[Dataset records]

----

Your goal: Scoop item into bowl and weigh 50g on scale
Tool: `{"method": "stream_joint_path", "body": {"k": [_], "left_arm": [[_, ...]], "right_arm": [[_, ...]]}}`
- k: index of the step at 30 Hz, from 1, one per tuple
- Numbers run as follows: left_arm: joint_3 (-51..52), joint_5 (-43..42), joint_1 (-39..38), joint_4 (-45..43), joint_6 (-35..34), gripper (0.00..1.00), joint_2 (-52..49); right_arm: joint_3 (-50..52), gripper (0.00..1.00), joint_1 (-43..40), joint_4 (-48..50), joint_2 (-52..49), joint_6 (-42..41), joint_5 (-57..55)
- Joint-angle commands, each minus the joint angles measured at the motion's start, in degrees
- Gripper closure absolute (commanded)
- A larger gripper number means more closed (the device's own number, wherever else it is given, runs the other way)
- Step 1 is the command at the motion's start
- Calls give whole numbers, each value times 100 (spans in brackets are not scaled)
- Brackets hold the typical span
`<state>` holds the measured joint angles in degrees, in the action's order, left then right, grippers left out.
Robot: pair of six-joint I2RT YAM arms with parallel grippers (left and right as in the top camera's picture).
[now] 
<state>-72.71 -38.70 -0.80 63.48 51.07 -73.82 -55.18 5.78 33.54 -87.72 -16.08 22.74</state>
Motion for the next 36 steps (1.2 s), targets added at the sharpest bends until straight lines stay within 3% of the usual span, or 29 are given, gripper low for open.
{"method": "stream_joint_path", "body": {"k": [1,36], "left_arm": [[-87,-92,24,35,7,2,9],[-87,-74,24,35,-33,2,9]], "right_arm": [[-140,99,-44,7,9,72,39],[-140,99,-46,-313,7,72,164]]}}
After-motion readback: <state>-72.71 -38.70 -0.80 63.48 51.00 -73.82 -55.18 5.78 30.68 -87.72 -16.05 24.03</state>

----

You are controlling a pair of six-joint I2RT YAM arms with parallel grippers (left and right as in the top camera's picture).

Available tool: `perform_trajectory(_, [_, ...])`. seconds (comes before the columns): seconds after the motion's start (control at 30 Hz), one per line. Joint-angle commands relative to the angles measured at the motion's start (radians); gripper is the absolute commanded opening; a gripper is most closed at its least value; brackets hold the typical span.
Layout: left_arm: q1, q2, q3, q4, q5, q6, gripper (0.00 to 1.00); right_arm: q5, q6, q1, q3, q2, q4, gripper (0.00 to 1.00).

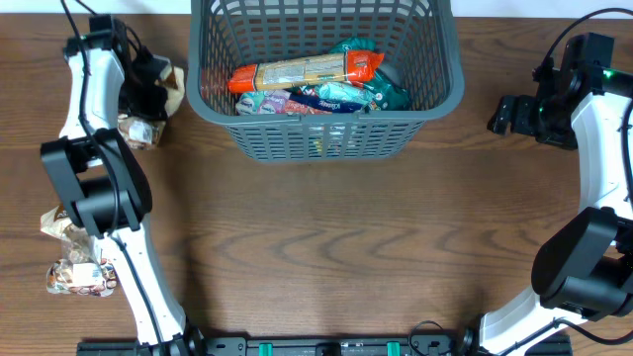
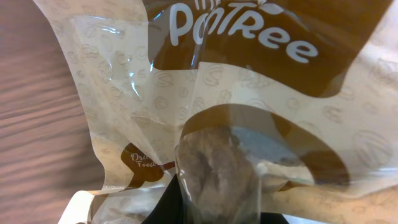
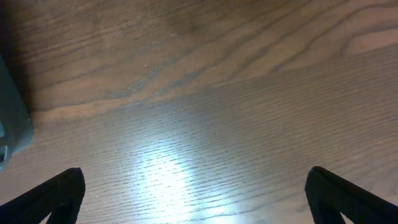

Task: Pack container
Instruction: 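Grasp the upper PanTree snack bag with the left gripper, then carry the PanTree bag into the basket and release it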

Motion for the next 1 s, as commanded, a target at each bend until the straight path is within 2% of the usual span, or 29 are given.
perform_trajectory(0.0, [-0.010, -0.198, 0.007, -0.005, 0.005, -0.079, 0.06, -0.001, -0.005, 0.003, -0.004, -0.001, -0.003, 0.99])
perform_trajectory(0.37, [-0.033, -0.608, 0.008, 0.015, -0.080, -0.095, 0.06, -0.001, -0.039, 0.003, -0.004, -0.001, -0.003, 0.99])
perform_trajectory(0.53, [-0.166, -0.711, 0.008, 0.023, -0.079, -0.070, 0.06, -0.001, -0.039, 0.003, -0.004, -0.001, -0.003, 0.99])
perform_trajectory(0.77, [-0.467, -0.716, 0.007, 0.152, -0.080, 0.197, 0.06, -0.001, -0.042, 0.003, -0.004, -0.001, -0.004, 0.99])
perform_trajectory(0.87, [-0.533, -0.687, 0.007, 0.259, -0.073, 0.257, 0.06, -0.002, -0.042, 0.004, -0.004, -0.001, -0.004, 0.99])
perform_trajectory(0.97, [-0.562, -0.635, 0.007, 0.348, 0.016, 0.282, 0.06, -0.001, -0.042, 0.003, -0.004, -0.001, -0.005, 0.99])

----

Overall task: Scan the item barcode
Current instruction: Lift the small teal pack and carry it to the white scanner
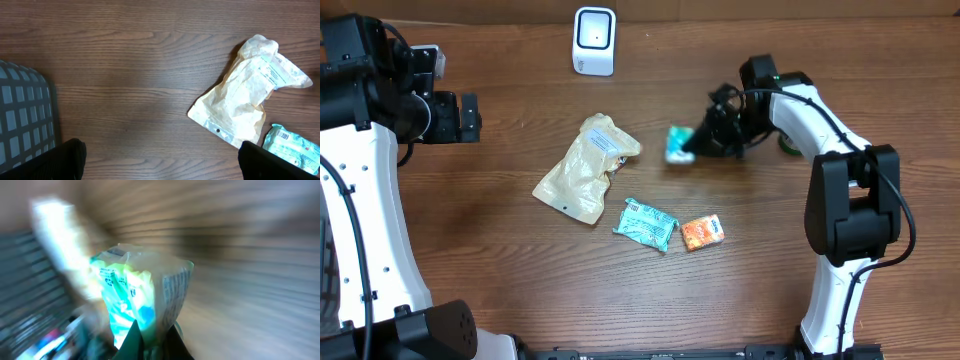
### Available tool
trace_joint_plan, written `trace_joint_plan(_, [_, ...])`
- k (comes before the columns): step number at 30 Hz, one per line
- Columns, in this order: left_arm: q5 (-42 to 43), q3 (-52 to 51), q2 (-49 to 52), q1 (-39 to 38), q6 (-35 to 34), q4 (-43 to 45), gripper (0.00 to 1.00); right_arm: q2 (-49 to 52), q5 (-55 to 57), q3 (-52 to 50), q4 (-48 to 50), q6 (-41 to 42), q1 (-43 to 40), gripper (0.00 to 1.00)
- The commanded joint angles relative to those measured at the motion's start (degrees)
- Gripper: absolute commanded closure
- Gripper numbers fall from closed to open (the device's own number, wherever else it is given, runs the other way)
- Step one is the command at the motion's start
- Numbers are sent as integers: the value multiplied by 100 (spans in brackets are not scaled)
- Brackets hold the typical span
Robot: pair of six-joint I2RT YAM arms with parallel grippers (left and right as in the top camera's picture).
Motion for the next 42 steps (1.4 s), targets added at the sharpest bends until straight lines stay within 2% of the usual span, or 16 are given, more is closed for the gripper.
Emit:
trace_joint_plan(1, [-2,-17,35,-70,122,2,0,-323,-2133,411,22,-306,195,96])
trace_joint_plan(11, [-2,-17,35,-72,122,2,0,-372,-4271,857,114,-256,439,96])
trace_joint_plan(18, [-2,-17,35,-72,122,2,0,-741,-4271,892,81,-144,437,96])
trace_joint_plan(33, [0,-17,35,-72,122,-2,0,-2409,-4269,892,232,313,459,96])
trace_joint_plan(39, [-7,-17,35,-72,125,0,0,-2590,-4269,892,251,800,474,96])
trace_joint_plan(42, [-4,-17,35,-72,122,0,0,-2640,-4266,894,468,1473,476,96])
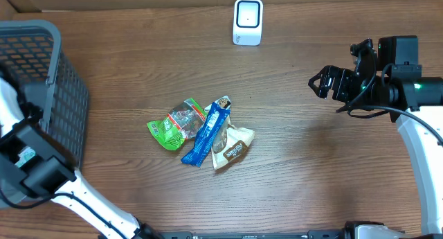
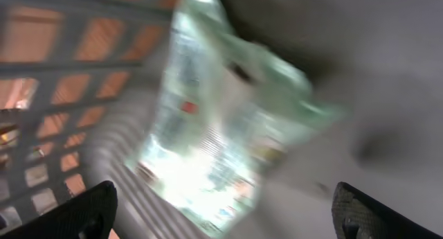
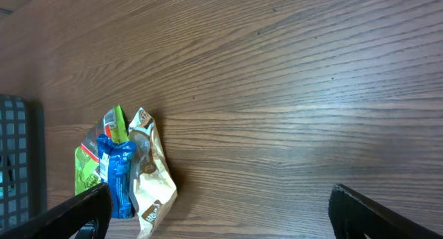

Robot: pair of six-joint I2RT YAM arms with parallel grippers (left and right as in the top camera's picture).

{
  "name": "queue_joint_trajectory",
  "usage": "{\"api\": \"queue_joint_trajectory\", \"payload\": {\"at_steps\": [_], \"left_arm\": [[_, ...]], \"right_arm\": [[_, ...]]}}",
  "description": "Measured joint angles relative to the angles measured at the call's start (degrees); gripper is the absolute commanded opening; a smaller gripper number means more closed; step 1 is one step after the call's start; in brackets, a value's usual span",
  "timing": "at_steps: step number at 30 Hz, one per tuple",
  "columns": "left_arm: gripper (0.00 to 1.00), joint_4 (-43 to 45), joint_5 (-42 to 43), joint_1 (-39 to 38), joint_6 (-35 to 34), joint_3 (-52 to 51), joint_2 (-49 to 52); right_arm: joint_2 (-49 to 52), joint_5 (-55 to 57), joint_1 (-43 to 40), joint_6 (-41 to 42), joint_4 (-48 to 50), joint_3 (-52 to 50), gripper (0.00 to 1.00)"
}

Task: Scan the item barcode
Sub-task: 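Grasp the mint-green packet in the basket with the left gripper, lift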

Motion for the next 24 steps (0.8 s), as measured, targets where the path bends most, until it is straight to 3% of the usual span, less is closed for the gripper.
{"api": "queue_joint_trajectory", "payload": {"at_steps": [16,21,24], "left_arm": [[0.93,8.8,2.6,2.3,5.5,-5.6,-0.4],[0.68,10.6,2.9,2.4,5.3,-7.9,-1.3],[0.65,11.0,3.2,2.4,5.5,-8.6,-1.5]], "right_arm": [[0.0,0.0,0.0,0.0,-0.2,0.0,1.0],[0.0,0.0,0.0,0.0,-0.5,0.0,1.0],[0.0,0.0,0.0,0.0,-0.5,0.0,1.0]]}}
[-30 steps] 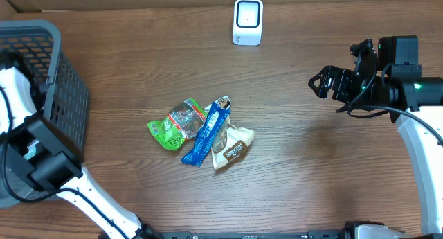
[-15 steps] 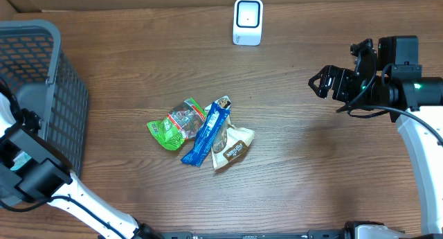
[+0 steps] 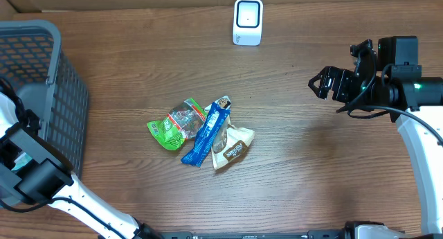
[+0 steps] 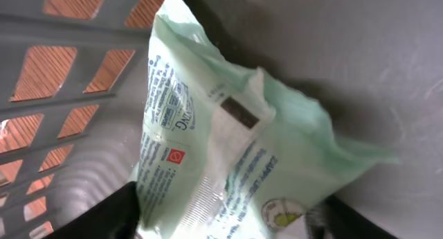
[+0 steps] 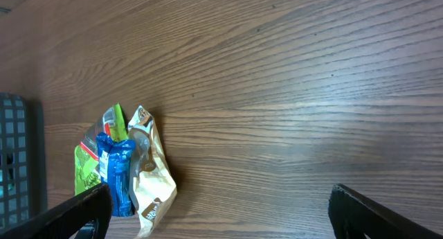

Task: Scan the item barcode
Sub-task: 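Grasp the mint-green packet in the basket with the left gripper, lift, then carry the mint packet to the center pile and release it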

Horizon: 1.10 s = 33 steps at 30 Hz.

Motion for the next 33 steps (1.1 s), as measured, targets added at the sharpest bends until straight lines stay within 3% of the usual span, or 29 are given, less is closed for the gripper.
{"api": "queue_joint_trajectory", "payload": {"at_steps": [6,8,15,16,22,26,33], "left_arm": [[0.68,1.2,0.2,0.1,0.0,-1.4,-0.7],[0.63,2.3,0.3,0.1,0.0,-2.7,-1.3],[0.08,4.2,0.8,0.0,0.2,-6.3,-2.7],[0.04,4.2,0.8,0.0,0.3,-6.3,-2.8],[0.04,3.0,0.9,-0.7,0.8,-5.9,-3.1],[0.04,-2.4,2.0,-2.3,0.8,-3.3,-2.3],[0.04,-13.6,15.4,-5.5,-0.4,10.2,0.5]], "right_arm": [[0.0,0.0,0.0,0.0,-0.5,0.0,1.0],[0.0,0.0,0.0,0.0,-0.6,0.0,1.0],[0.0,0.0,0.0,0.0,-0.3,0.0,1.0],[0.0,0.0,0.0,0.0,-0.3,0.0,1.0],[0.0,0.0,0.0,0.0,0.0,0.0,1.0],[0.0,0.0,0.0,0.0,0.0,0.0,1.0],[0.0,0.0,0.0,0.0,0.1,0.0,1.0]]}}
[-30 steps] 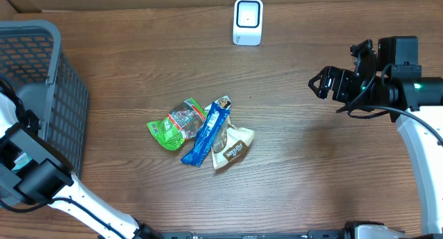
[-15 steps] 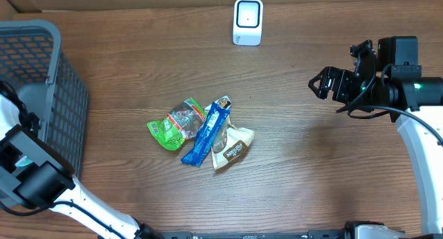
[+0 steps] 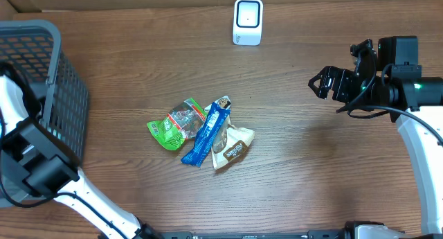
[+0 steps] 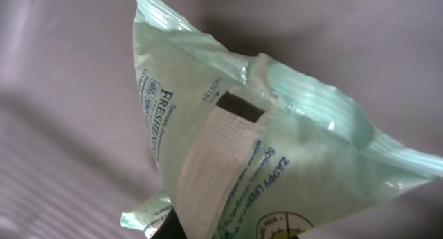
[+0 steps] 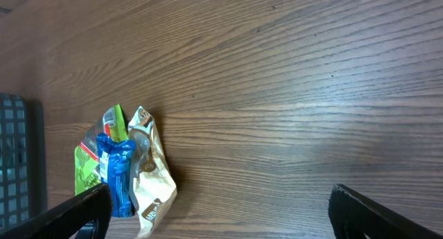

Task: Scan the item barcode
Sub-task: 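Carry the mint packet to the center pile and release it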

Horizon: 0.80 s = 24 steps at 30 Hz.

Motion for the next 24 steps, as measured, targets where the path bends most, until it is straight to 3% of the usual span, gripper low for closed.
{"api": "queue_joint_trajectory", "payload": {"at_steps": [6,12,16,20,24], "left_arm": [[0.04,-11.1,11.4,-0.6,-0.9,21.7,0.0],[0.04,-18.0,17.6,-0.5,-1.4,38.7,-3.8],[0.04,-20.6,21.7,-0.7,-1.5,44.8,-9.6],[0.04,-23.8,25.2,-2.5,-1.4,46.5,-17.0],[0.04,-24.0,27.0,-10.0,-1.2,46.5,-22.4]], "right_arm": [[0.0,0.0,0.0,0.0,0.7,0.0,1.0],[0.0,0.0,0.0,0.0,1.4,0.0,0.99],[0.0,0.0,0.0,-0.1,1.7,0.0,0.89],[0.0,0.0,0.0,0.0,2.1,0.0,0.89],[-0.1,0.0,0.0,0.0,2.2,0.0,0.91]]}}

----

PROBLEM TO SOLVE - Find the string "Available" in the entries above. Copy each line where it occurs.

RESULT OF THIS EXERCISE -
Available tool: `perform_trajectory(_, [_, ...])`. seconds (comes before the columns): seconds after the motion's start (control at 30 Hz), one per line. Joint-angle commands relative to the angles measured at the motion's start (radians); gripper is the absolute commanded opening; a gripper is most closed at its least value; brackets hold the typical span.
### Available tool

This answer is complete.